Although institutional investors might seem like naturals to crunch the numbers, they have had difficulty predicting the future. “Many have had similar problems with the pricing of longevity,” says Jonas Martenson, managing director and founder of life settlements manager Ress Capital. “They miscalculated and underestimated the cost of their liabilities.”
This is perhaps why they still look towards their fund managers – but attention to detail is also required.
“Pricing today is significantly better than it was but that does not eliminate the need for investors to undertake in-depth due diligence,” says Patrick McAdams, investment director of life settlements specialist SL Investment Management and chairman of the European Life Settlement Association, the industry trade body. “For example, investors should assess the strengths and weaknesses of the medical underwriters employed and look carefully at their track records of the life expectancy estimates they have produced for insured persons across various age ranges and levels of medical impairment. SL’s team undertakes careful analysis to determine what to acquire and we typically do not participate in distressed sales because the quality of the policies tends to be poor.”
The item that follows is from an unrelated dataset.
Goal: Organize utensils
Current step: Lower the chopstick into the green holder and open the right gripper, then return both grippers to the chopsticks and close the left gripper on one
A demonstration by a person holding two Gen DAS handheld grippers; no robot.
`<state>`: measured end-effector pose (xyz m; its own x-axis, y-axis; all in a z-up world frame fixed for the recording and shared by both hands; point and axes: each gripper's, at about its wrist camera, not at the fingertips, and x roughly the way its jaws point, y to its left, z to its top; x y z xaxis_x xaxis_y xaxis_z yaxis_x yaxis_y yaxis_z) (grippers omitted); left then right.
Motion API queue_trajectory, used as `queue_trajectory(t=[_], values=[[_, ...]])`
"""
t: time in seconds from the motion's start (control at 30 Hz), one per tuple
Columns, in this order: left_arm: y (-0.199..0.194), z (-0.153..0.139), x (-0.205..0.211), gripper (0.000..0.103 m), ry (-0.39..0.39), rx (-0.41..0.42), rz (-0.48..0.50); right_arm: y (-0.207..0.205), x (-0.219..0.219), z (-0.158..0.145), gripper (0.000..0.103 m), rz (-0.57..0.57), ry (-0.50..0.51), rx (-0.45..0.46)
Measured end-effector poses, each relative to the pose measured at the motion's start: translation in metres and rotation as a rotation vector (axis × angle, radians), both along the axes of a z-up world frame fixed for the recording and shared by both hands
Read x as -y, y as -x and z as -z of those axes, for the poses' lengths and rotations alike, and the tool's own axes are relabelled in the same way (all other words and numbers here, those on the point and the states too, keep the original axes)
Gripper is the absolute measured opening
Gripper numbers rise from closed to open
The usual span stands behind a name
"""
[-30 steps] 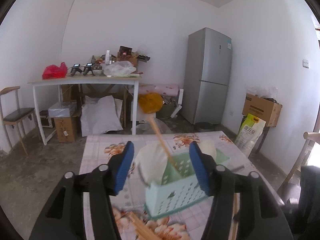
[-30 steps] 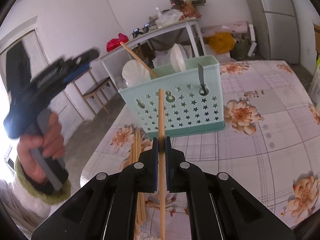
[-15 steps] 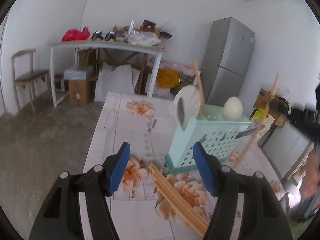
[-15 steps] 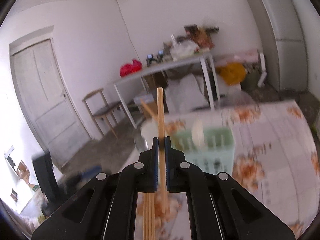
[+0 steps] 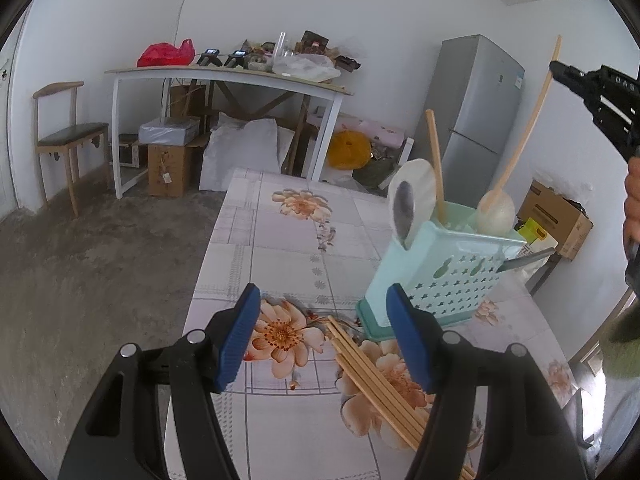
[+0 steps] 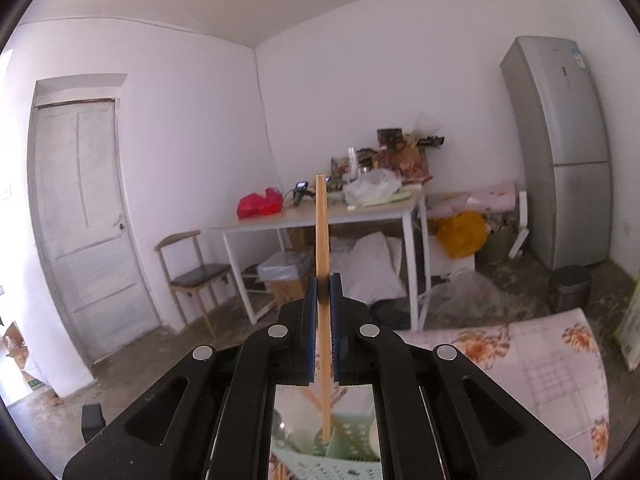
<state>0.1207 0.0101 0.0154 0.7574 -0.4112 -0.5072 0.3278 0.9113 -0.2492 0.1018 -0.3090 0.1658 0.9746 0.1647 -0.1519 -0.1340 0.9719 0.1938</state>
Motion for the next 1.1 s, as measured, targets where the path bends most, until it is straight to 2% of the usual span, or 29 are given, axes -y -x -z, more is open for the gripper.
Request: queue_trajectory(t=[0.13,0.23,0.43,0.5,0.53,0.57,0.73,0.93,1.1], values=[[-0.002,0.004,0.0,0.063,0.002,-0.014,0.006,-0.003,-0.003,0.009,0.004,0.043,0.045,-0.003],[-0.002,0.007,0.002,0.063,0.0,-0.021,0.01,-0.012,-0.006,0.03,0.004,0.043,0.061,-0.048],[-0.001,0.01,0.005,0.063,-0.013,-0.039,0.017,-0.026,-0.009,0.076,0.005,0.037,0.097,-0.207],[0.0,0.011,0.005,0.063,-0.018,-0.042,0.019,-0.025,-0.004,0.082,0.012,0.051,0.09,-0.236],[-0.001,0.01,0.005,0.063,-0.019,-0.044,0.02,-0.021,0.001,0.083,0.021,0.06,0.076,-0.244],[-0.001,0.011,0.006,0.063,-0.022,-0.047,0.021,-0.018,0.005,0.082,0.03,0.069,0.061,-0.243],[0.0,0.014,0.008,0.063,-0.028,-0.063,0.024,0.007,0.028,0.071,0.045,0.113,-0.01,-0.207],[0.001,0.02,0.013,0.064,-0.045,-0.086,0.034,0.048,0.038,0.068,0.047,0.113,-0.054,-0.155],[0.005,0.029,0.023,0.064,-0.083,-0.118,0.054,0.069,0.024,0.093,0.047,0.077,-0.056,-0.197]])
Jeremy Leach, group managing director of Managing Partners, another life settlements manager, also argues that the valuation of a TLP fund needs to be dynamic.
“Whilst life expectancy underwriters provide TLP managers with indicative mortality expectations, which are a very useful start point for identifying a market price for a policy, the on-going valuation needs to be much more sophisticated,” he says. “For example, in our fund we value the traded life policies on a monthly basis with an actuarial valuation model that makes adjustments for claims experience, future premium liabilities and continues to extend the life expectancy every month so that all of the value is never released before a maturity occurs. The aim is to equitably unwind the growth of the TLPs and to have smooth and consistent returns.”
It is also crucial to have an external independent review to validate the accuracy, according to Martenson. “In the past, investors relied on the sellers providing life expectancies which were not always correct,” he says. “I sometimes compare it to selling a car. You would not believe what I as a seller told you, but would of course want someone independent verifying it.”
EEA, which will soon re-open its fund, only buys impaired life policies and employs a team of nurses that re-evaluates and monitor policies on up to a monthly basis. “Ultimately this feeds into our valuation process,” says Peter Winders, the group’s marketing director. “We can sell a policy if there is a significant increase in the life expectancy forecast. For the sake of prudence we also add 12 months to the life expectancy of every policy we buy for the purpose of valuation.”
Winders believes that many of the capital losses that have occurred were with aggregator type of funds that used mortality tables and bought policies en masse based on probability of deaths. “Provided you can get your life expectancy forecasts broadly correct, the asset class is particularly well suited to pension funds because you match their liabilities with expected fund performance. High single digit returns are achievable with the right fund managers.”